Each quilt takes approximately 3 yards of good quality cotton plus low-loft batting and a special Quilts for Kids label with a first name is applied so the children and their families know who was thinking of them. This year I’m challenging member to make at least two Quilts for Kids to be in a special President’s Drawing.
Ryan’s Case for Smiles has a slogan that says, “Helping Kids Feel Better so they can Heal Better.” And it’s a pillowcase – cheerful, graphic, funny, bright and sweet to lay on in a hospital bed. The cases each take a tad more than a yard of fabric but we mix and match as you can see from these examples. There’s the 27 inches of base fabric, then a contrasting three-inch flange and finally the nine-inch border, folded.
A hospital experience can be terrifying and traumatic for both a child and his or her family. Many of these young children are cancer patients or other traumatic illness or injury, and while others strive to find a cure, Ryan’s Case for Smiles helps with the stress and emotional impact of illness in the here and now. The whimsical pillowcases give children an emotional boost, while resources and tools help families better understand and cope with the experience.

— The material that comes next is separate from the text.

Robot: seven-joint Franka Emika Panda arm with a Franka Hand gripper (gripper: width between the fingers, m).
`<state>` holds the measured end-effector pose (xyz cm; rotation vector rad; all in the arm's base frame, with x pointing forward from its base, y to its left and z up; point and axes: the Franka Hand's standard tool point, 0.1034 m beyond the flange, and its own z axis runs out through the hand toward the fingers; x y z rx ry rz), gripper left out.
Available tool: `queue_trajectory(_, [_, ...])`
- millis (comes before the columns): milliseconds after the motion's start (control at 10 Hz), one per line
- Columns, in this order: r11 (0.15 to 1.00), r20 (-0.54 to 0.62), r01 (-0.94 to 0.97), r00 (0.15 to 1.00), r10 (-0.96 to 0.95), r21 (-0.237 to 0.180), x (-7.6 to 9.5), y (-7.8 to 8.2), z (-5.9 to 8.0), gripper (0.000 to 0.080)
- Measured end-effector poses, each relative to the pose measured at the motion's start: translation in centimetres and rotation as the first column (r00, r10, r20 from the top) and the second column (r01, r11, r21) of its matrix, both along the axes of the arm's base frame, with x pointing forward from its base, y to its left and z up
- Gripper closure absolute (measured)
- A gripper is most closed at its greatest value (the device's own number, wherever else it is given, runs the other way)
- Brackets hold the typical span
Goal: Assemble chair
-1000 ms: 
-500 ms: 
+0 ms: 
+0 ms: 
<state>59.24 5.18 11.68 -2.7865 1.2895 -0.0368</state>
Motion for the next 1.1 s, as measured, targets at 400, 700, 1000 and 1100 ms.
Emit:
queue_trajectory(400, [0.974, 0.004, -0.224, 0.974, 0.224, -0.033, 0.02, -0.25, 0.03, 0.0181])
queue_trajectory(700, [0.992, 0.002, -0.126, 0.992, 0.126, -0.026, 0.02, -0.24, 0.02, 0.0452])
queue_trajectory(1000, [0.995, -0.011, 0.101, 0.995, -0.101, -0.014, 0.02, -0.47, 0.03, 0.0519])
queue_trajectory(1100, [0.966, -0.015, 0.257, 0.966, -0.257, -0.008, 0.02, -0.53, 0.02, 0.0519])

Each month we are invited to sew evenings and Saturdays to either cut kits for these projects or sew them up. This year I’ll challenge our guild members to each make 5 for a special president’s prize at year-end.
Then Quilts of Valor – any veterans in the room? Thank you for your service.
The mission of the Quilts of Valor Foundation is to cover service members and veterans touched by war with comforting and healing Quilts of Valor.
Quilts of Valor Foundation began in 2003 with a dream, literally a dream. Founder Catherine Roberts’ son Nat was deployed in Iraq. According to Catherine:
The dream was as vivid as real life. I saw a young man sitting on the side of his bed in the middle of the night, hunched over. The permeating feeling was one of utter despair. I could see his war demons clustered around, dragging him down into an emotional gutter. Then, as if viewing a movie, I saw him in the next scene wrapped in a quilt. His whole demeanor changed from one of despair to one of hope and wellbeing. The quilt had made this dramatic change. The message of my dream was: Quilts = Healing
Catherine organized quilters – one or a group to sew a top and then one to quilt it – nowadays most quilts are quilted by “longarmers” because it’s fast and efficient.
The first QOV was awarded in November 2003 at Walter Reed Army Medical Center (WRAMC) to a young soldier from Minnesota who had lost his leg in Iraq. Catherine recalls:
Chaplain John Kallerson opened the door for us at Walter Reed primarily because his wife Connie Kallerson happened to be a quilter. She impressed upon him how comforting quilts can be. John also saw the value of awarding quilts to his wounded because of the message they carried – someone cares.
Through one of our Guild members we work closely with Military Missions in Action to identify recipients. If you don’t know MMA, you should invite them here to speak. I was honored in 2014 to be able to present three Quilts of Valor – one to a dear friend, National Guard Lt. Col. Sean Moser, retired who served two tours in Iraq; Captain John Dill, Army, two tours in Afghanistan and Mike Dorman, Coast Guard, retired and founder of Military Missions in Action.
Southern Wake Quilters enjoys an industrious and enthusiastic membership (82 currently), who donate their time, talent and treasures to making life a little brighter for those who may feel forgotten, and we do it “one quilt at a time.”